Obligatiehandel geeft Griekenland beetje lucht (en)
Greek officials breathed a collective sigh of relief on Monday evening (25 January) after the country's first bond issuance this year attracted considerable investor interest, a sign that market concerns over the country's public finances have, at least for the moment, partially subsided.
The successful selloff of €8 billion in five-year fixed-rate bonds also helped allay fears the Greek government might struggle to raise the €53 billion it will need this year to fund its debt requirements.
"This proves the trust investors have in Greece's economy. Greece proved it can raise the funds it needs for 2010 without a problem," said Spyros Papanicolaou, the head of the country's public debt management agency.

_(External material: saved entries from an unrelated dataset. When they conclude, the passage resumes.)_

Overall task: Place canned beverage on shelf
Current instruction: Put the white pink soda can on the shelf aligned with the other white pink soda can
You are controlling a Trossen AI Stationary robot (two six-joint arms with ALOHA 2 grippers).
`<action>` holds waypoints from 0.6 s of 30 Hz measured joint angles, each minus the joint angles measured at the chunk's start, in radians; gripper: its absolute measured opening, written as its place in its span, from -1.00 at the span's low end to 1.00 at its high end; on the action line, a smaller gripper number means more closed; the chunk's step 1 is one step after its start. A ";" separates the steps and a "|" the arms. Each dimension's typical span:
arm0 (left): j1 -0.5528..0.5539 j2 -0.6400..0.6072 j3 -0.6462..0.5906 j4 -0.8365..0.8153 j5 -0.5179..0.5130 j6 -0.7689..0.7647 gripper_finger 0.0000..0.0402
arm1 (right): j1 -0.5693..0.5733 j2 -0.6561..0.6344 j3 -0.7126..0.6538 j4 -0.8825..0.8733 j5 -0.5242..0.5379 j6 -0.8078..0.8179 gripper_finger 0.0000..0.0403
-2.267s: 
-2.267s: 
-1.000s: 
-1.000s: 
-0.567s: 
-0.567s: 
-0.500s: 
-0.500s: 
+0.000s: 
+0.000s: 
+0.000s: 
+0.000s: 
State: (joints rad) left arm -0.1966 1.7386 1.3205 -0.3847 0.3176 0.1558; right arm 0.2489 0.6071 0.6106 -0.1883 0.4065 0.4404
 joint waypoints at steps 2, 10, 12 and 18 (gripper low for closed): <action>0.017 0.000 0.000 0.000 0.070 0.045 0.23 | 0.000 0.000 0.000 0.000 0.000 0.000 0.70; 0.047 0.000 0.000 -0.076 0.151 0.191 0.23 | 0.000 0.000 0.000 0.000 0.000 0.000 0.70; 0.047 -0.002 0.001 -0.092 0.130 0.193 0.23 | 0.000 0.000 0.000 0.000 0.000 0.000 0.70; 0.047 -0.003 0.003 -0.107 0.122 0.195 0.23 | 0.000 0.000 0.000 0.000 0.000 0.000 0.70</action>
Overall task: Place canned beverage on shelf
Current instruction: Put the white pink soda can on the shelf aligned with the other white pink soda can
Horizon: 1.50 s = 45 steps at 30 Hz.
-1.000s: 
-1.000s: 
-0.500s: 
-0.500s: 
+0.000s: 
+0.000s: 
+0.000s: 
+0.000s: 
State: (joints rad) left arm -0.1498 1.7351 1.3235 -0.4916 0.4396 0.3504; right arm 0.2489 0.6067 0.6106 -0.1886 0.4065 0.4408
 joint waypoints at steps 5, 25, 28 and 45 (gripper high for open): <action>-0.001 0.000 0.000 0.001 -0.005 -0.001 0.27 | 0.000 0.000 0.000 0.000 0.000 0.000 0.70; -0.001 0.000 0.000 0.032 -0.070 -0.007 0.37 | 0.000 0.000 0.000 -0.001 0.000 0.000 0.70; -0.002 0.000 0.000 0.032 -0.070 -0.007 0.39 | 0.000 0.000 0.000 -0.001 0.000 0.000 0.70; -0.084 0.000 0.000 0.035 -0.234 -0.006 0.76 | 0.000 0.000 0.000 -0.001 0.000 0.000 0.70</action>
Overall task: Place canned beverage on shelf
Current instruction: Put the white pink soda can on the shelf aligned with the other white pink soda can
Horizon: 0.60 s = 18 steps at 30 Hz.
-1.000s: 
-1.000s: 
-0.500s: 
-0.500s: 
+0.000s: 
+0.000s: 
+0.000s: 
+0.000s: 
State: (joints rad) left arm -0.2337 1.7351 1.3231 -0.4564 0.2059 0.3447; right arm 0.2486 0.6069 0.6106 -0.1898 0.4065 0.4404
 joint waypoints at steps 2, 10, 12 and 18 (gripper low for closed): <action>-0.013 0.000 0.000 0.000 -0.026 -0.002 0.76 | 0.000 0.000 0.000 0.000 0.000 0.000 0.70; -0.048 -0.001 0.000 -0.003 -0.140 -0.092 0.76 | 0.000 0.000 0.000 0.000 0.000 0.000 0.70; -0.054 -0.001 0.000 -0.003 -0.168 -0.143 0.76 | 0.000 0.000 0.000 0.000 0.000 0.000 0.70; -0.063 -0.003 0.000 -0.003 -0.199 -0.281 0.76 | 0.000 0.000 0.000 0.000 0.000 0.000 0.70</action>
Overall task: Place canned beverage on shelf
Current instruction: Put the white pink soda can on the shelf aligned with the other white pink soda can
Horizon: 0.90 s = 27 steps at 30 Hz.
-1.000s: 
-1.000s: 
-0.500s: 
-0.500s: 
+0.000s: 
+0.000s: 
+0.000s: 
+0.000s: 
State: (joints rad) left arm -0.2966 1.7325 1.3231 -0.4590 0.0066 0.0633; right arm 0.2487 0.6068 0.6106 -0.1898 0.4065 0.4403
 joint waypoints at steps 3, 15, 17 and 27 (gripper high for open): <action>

Investors placed about €25 billion in orders for the Greek bonds, greatly exceeding expectations. But analysts said the high demand was at least partially the result of the attractive terms on offer, with the Greek administration offering a costly interest rate.
Peter Chatwell, an interest rate strategist at Calyon in London, described the bond as "tremendously cheap," reports Reuters.
The bonds are expected to yield around 6.2 percent. This compares with the 2.295 percent yield on German five-year bonds on Monday evening and the 5.85 percent yield on existing five-year Greek bonds.
But Mr Papanikolaou said he expected to see the spread between the yields on Greek and German government bonds start to narrow following the successful auction.
"We expect the spread to start to tighten after the sale because Greece has been misread and misjudged," he said.
Breather all round
News of the successful issuance helped lift the euro currency, which has been shaken recently by fears a Greek default could greatly weaken the 16-member bloc as a whole.
Giada Giani, an economist at Citigroup, said: "The bond sale was a positive sign, in the sense that Greece avoided the absolute disaster of proving unable to raise the amount it was targeting," reports The Times.
Greek stocks also rose following the surge in investor sentiment.
Monday's success will come as welcome respite to many eurozone officials, with concerns over Greece's budget deficit, ballooning debt and unreliable statistics hogging Europe's financial news pages in recent months.
Last October, the newly elected centre-left Pasok government disclosed that budget deficit figures had been massively understated, leading to credit rating downgrades and considerable market jitters.